Mortgage Broker Fees Explained: What You're Paying For (and When)

November 24, 2025 · Casper Arboll
Couple agreeing with a mortgage broker

Most people know they might have to pay a mortgage broker. What's less clear is how much, when, and what exactly you're paying for.

Before you start working with any broker, always ask about their fees upfront. It's completely normal to ask, and brokers must tell you under FCA rules. It also helps everyone operate without surprises and with clear expectations on both sides.

Here's a plainspoken guide to what's normal, what's fair, and when a fee actually makes sense.

What Mortgage Brokers Charge (in the Real World)

Mortgage brokers in the UK get paid in two ways:

1. Commission from the lender

This is the most common model.

  • Paid by the lender when your mortgage completes
  • Usually ~0.40% of the loan
  • Doesn't affect your interest rate

This is why many brokers advertise as "fee-free". They rely entirely on this commission.

2. A fee from you

Some brokers charge a client fee on top of commission.
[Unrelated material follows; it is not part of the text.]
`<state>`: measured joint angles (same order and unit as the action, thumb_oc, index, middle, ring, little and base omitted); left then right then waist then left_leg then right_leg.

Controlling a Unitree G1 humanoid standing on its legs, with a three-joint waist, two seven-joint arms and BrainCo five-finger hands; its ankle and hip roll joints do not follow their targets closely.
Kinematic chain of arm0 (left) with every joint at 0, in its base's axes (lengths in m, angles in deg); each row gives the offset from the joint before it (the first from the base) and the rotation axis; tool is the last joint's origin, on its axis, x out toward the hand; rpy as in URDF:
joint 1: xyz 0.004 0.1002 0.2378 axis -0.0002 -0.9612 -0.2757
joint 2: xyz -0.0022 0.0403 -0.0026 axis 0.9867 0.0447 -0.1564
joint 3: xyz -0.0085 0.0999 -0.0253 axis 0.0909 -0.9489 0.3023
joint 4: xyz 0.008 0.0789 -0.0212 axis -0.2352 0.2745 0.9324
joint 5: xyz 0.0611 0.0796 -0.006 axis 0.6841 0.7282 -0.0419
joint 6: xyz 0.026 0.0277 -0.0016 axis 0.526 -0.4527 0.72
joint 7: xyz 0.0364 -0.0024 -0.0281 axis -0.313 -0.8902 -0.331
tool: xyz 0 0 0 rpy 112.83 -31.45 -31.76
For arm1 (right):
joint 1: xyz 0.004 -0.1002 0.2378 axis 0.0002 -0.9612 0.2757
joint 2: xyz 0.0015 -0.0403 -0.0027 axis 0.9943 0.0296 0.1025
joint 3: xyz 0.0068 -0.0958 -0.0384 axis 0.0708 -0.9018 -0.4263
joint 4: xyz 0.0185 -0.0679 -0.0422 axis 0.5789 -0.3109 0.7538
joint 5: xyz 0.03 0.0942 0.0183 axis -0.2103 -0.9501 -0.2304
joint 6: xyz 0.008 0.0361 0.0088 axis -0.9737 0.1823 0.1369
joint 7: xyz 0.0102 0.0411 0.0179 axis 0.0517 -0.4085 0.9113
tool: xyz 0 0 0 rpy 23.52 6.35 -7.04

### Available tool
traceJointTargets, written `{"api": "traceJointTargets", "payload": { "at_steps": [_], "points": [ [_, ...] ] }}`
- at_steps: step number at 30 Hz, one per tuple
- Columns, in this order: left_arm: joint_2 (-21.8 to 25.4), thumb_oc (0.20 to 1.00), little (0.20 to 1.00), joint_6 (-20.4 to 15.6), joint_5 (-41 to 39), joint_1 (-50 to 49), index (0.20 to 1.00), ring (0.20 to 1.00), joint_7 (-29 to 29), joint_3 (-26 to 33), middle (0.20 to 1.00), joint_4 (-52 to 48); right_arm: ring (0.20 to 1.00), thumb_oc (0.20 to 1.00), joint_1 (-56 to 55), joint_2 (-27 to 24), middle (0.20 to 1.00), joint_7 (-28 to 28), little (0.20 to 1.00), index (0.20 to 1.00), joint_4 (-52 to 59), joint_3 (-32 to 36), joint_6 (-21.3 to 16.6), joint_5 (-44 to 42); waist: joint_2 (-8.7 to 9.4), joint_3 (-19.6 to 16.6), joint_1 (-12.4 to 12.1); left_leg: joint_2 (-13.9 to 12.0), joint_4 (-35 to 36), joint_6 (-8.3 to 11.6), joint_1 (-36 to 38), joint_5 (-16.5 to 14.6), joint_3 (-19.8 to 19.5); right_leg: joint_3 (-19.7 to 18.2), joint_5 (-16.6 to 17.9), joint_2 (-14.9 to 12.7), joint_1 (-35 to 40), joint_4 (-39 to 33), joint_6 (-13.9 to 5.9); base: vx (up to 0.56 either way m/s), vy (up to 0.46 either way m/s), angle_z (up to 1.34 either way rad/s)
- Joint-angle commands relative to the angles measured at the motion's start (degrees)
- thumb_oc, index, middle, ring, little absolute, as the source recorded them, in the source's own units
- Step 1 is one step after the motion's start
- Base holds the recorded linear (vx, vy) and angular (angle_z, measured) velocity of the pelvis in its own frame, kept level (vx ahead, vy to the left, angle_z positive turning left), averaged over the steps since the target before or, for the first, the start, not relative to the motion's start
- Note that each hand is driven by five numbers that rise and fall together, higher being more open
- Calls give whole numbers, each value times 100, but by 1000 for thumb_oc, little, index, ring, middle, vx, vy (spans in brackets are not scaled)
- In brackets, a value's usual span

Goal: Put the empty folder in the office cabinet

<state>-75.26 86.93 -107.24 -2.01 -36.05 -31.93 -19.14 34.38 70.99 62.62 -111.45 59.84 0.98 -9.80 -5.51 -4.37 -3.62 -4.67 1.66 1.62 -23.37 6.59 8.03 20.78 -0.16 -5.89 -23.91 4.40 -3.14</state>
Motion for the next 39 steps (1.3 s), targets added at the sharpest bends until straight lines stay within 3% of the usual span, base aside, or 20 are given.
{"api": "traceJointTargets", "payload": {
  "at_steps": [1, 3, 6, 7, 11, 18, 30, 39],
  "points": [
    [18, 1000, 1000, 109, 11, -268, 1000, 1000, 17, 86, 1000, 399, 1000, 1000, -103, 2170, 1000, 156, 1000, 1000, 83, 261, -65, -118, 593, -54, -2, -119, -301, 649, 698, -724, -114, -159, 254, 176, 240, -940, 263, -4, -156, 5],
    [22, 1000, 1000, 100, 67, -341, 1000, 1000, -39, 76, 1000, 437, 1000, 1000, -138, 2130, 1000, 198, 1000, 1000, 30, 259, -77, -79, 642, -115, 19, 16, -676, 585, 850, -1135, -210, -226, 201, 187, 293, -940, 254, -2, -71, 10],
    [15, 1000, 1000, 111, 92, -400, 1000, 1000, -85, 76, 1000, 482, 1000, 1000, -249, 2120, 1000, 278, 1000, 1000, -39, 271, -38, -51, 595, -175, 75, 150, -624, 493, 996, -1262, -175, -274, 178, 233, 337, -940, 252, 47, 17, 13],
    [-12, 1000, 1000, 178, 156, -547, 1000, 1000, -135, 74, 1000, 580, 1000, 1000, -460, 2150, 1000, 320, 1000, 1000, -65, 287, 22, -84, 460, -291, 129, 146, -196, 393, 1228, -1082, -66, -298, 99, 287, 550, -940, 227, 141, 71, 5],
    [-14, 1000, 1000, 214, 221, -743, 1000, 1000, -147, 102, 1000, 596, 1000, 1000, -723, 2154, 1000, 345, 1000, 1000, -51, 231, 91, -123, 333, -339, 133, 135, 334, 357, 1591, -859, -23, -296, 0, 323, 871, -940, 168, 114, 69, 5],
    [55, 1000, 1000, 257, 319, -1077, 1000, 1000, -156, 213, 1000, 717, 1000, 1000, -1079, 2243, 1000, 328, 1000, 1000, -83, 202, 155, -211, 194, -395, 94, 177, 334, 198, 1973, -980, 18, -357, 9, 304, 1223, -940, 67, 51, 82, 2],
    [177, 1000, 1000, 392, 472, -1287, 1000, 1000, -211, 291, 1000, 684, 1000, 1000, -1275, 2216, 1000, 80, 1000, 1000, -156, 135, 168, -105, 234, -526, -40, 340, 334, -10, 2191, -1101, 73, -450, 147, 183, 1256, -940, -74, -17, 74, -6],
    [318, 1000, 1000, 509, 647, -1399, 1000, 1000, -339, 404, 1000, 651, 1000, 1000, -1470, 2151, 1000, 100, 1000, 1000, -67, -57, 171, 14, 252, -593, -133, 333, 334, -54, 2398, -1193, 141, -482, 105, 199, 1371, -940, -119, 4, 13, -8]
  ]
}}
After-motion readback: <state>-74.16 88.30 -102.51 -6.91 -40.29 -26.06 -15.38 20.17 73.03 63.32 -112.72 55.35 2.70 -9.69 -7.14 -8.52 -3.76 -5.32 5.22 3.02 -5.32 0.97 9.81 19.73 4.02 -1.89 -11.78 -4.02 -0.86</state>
It varies, but you'll typically see:

  • £300–£700 fixed fee, or
  • 1–2% of the loan amount for complex cases (self-employed, unusual properties, adverse credit)

When the fee is charged:

  • Either upfront, or
  • At mortgage offer, or
  • On completion

A reputable broker will tell you exactly when before they start work.

Why Some Brokers Charge a Fee (and Some Don't)

It comes down to your case and the broker's business model.

Fees are more common when:

  • Your income is non-standard
  • You're self-employed or have multiple income sources
  • You're buying a non-standard property
  • You need specialist lenders outside high-street banks
  • Your case may take significantly more work

Fee-free brokers are more common when:

  • You have clean credit
  • You're salaried
  • You're buying a standard residential property
  • The broker operates at scale and can rely solely on lender commission

Neither model is "better." What matters is the quality of the advice.

What You Actually Get for the Money

Whether the broker charges you or not, good brokers do the same core work:

1. Assess your affordability properly

Lenders all calculate differently. A broker matches your income, debt, dependants, and spending patterns to the right lender.

2. Find the cheapest suitable deal

"Cheapest" isn't always the lowest rate. Sometimes the true cost is about fees, cashbacks, incentives, or flexibility.

3. Handle the admin and application

They package your documents, deal with underwriters, and push things forward when solicitors or lenders slow down.

4. Keep you from falling onto an SVR later

A strong broker diarises your expiry date and helps you remortgage before rates jump.

5. Deal with problems quietly

Missing payslips, complex bonus income, gift letters, survey issues — they absorb the friction so you don't have to.

When a Fee Is Worth It

Paying a broker can be good value when:

  • You have unusual income
  • You've been declined before
  • You're on a tight deadline
  • You're using a government scheme
  • You're buying a new build with incentives
  • You're self-employed with fluctuating income

In these cases, you want the broker who knows the lenders, not the one who happens to be free.

When a Fee Isn't Necessary

If you're a straightforward first-time buyer with PAYE income, clean credit, and a standard property, a fee-free broker may be entirely suitable.

Many excellent fee-free brokers handle these cases well and earn their income from lender commission alone.

Red Flags to Watch Out For

You should pause if a broker:

  • Can't explain why they're charging a fee
  • Asks for full payment before any work begins
  • Won't show you alternatives
  • Pushes one lender without reasoning
  • Charges a percentage fee for a very simple case

Ask for their Initial Disclosure Document (IDD); every regulated broker must provide it.

Final Thoughts

A broker's fee is only one part of the picture. What matters is whether they help you:

  • borrow what you need
  • at a fair total cost
  • with a smooth journey
  • and without future surprises

If you're unsure, speak to one or two brokers. A short conversation usually makes the value clear.